GOAL OF THE EXERCISE: Reproduce, exactly and in full, only the lines below from the one containing "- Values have" through the one containing "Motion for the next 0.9".

GIVEN RECORDS:
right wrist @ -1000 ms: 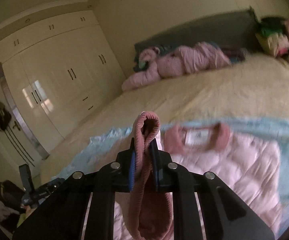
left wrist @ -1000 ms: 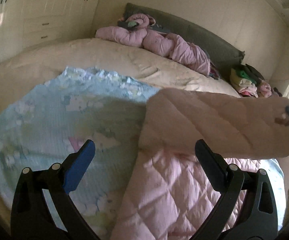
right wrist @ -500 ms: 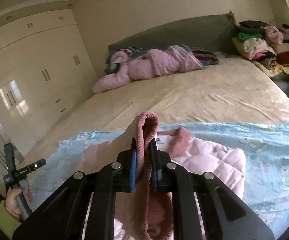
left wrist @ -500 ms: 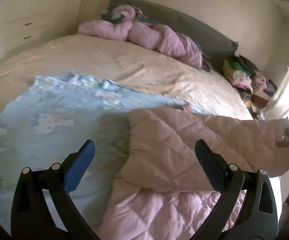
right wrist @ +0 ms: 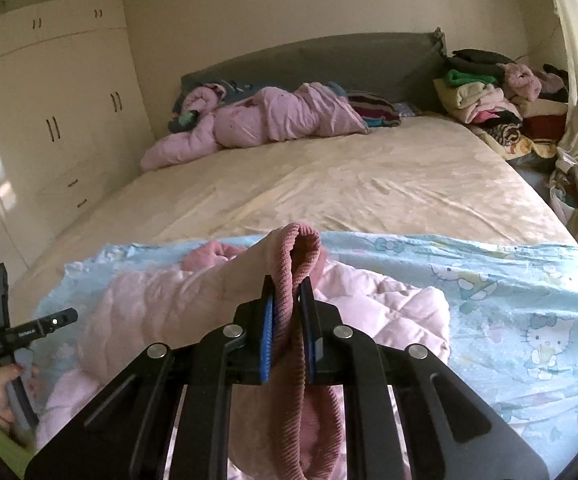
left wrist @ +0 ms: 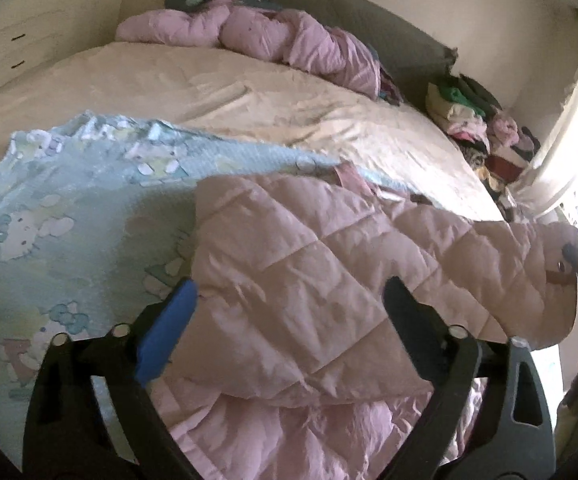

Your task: Fold large clothes

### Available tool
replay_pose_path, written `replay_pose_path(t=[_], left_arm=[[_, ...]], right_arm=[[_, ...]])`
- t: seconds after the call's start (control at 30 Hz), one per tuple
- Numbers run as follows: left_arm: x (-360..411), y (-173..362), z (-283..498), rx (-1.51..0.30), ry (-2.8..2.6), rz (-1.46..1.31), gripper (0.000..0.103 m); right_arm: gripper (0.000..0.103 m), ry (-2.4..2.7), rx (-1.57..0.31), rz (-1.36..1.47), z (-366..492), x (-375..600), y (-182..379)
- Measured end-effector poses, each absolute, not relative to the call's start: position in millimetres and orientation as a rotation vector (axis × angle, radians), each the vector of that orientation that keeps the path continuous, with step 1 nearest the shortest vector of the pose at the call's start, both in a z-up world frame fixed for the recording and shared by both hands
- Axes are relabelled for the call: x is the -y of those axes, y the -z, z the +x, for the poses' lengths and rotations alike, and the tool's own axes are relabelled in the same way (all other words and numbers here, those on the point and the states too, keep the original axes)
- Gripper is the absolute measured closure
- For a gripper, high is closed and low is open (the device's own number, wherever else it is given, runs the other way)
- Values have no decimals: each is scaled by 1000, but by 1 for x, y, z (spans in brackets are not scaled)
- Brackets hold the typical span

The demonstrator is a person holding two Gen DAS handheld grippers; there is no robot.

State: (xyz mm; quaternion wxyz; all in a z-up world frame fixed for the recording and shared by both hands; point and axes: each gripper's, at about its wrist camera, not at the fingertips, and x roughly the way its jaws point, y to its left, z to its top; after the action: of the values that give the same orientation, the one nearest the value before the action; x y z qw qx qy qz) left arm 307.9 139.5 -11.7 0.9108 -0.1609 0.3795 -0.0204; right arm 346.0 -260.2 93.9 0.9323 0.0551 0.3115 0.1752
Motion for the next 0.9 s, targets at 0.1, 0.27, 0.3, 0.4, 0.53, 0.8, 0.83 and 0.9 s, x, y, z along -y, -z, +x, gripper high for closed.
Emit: replay_pose_path(t=[0.1, 0.27, 0.3, 0.4, 0.53, 0.8, 0.83, 0.9], left_arm=[[-135, 26, 315, -827, 54, -323, 24], [-125, 46, 322, -883, 51, -286, 26], [-124, 48, 323, -891, 50, -283, 26], [-123, 57, 326, -910, 41, -264, 26], [-121, 67, 329, -920, 35, -243, 26], [-121, 75, 329, -933, 40, -252, 25], [-120, 75, 329, -931, 37, -245, 25], [-119, 76, 328, -927, 32, -235, 25]], right_arm=[[91, -348, -654, 129, 350, 264, -85], [91, -333, -679, 143, 353, 267, -74], [91, -330, -685, 144, 354, 267, -72], [91, -329, -702, 151, 358, 266, -65], [85, -317, -721, 140, 360, 267, -54], [43, -176, -717, 140, 353, 284, -42], [42, -144, -692, 133, 347, 287, -44], [42, -157, -681, 146, 342, 287, -47]])
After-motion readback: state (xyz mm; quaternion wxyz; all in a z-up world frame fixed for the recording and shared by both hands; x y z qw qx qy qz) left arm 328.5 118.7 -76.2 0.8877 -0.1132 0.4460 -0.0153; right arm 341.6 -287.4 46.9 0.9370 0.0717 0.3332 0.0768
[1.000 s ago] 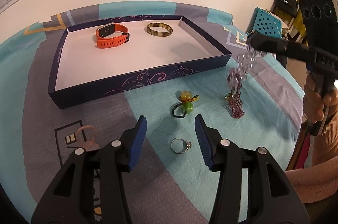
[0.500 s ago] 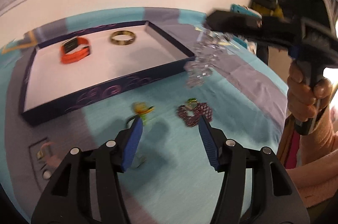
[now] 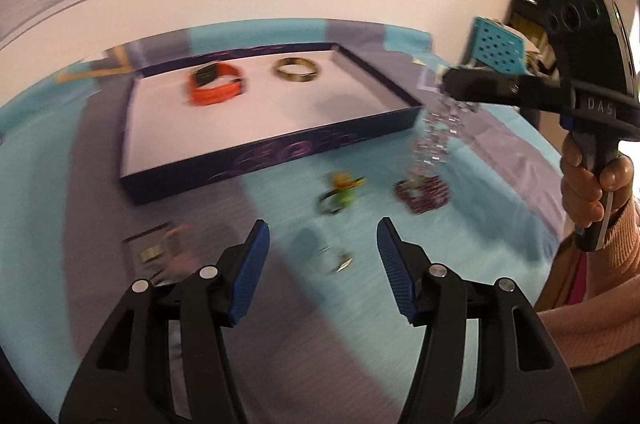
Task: Organize jewelry
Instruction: 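Carry the clear bracelet toward the box with the right tool while the left tool grasps the pink heart pendant, then lower the pendant into the box with the left tool while the right tool releases the clear bracelet there, then grasp the dark-red beaded bracelet with the right tool and lift it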
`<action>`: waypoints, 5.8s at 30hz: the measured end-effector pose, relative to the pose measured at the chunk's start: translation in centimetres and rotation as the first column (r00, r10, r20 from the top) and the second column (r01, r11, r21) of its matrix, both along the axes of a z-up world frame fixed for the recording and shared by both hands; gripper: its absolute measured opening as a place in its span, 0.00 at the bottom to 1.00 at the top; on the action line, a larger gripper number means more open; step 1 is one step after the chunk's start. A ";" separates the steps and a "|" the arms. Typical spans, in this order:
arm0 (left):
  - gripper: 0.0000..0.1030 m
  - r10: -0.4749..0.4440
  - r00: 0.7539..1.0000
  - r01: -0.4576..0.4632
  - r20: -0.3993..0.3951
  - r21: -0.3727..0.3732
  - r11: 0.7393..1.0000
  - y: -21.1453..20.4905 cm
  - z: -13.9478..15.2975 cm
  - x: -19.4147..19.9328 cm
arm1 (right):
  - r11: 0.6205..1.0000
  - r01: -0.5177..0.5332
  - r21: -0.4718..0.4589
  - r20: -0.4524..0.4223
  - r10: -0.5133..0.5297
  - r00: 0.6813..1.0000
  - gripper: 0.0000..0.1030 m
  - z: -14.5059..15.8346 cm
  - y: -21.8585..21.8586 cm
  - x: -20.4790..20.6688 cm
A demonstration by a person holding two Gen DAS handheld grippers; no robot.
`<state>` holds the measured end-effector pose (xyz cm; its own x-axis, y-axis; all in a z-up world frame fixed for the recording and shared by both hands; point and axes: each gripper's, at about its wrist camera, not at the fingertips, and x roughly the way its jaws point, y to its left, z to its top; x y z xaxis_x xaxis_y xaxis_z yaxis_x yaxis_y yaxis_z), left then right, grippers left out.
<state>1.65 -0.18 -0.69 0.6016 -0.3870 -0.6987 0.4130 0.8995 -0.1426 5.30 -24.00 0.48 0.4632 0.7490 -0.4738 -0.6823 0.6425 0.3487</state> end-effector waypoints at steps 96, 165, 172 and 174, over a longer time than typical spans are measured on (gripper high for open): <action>0.21 0.175 0.984 -0.174 -0.027 0.029 0.984 1.0 1.2 14.9 | 0.989 0.135 -0.067 -0.042 -0.138 0.990 0.08 0.5 1.6 14.7; 0.54 0.085 0.996 -0.085 -0.001 0.021 0.996 0.1 -1.0 0.9 | 0.963 0.087 -0.254 0.050 -0.077 0.996 0.01 -3.5 -0.3 -2.3; 0.54 0.061 0.998 -0.061 -0.004 0.029 0.998 -0.7 -1.1 0.8 | 0.985 0.102 -0.138 0.046 -0.096 0.994 0.01 -1.5 -1.9 -2.2; 0.54 0.052 0.999 -0.052 -0.003 0.030 0.998 -1.0 -1.1 0.8 | 0.985 0.114 -0.128 0.047 -0.108 0.993 0.01 -1.2 -2.2 -2.1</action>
<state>2.42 -1.21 -1.75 0.6176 -0.3344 -0.7119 0.3654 0.9235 -0.1167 3.18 -26.16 -0.77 0.5606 0.6249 -0.5433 -0.6160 0.7532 0.2308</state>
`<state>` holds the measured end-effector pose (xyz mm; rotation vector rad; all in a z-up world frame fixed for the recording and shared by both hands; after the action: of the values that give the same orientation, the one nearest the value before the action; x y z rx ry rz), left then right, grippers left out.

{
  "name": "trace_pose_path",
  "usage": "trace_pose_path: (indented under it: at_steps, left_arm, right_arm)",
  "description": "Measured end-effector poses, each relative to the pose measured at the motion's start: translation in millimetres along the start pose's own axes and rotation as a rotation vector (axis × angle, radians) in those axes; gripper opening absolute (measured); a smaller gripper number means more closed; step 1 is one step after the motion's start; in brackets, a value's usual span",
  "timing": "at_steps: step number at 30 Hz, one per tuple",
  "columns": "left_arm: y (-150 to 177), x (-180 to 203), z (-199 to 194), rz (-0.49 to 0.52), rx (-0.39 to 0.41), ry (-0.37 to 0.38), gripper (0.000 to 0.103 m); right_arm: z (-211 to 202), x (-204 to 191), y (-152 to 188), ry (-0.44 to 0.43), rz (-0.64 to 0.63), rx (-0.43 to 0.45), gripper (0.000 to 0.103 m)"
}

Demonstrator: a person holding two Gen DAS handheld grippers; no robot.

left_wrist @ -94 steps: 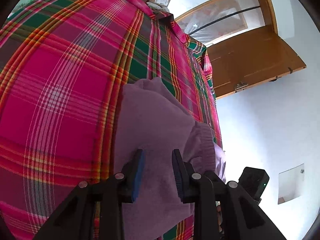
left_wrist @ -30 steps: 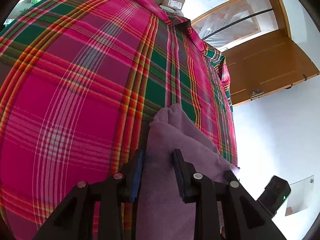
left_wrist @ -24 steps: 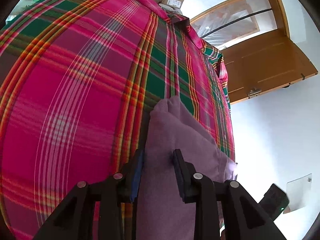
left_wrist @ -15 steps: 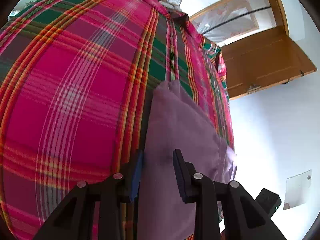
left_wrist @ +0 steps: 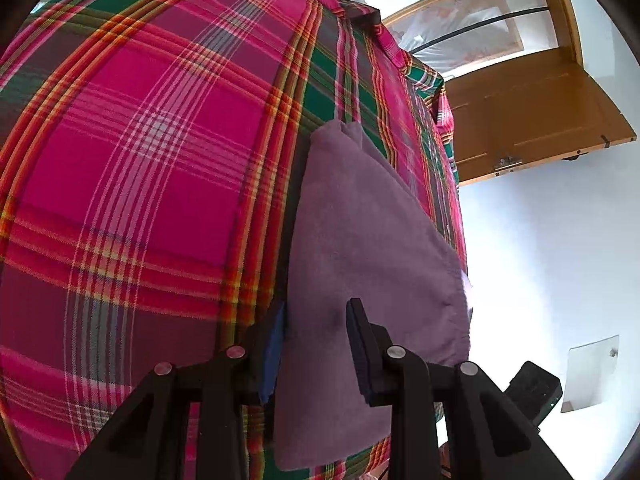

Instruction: Fold clothes

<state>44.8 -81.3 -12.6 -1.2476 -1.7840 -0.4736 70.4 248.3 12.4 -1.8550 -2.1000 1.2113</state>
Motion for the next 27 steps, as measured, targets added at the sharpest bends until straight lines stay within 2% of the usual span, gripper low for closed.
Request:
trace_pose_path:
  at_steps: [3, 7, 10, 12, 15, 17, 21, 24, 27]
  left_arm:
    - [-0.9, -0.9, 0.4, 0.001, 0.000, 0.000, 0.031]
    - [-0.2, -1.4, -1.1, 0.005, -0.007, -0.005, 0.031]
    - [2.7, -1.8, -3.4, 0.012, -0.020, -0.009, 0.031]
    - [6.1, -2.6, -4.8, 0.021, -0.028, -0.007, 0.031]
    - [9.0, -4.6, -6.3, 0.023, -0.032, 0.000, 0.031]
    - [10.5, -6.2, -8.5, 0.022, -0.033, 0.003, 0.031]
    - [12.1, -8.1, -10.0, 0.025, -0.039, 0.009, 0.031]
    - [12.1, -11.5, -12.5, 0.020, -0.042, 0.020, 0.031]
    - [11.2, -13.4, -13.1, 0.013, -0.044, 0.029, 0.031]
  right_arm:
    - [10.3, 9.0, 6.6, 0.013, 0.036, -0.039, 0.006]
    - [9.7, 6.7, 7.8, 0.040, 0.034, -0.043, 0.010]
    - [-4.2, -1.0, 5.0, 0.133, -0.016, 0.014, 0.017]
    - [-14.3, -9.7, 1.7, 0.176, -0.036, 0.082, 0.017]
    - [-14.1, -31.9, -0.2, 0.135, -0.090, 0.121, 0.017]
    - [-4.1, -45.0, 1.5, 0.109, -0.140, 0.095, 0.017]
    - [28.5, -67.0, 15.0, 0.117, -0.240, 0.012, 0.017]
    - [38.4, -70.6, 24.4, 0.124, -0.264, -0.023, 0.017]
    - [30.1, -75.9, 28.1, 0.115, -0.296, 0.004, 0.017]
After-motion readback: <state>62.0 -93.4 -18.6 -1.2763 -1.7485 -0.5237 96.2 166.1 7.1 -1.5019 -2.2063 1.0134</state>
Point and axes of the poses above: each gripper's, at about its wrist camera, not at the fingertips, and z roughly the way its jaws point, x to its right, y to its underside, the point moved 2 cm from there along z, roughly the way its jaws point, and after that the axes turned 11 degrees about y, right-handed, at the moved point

OUTPUT FOR THIS EXERCISE:
- Values have no decimals: each is scaled by 1000, but by 1 for x, y, z (spans in brackets are not scaled)
- Brackets hold the typical span

The demonstrator is a person holding two Gen DAS handheld grippers; there is no robot.

State: (xyz mm; quaternion wxyz; all in a z-up world frame fixed for the recording and shared by both hands; point and axes: each gripper's, at about its wrist camera, not at the fingertips, and x roughly the way its jaws point, y to its left, z to its top; after the action: of the values that give the same orientation, the one nearest the value before the action; x y z qw qx qy qz) left arm 307.9 139.5 -11.7 0.9108 -0.1609 0.3795 -0.0204; right arm 346.0 -260.2 93.9 0.9323 0.0551 0.3115 0.1752
Motion for the next 0.9 s, targets at 0.1, 0.27, 0.3, 0.4, 0.53, 0.8, 0.83 and 0.9 s, x, y, z along -y, -z, +x, gripper high for closed.

Nothing more remains to be done for this exercise.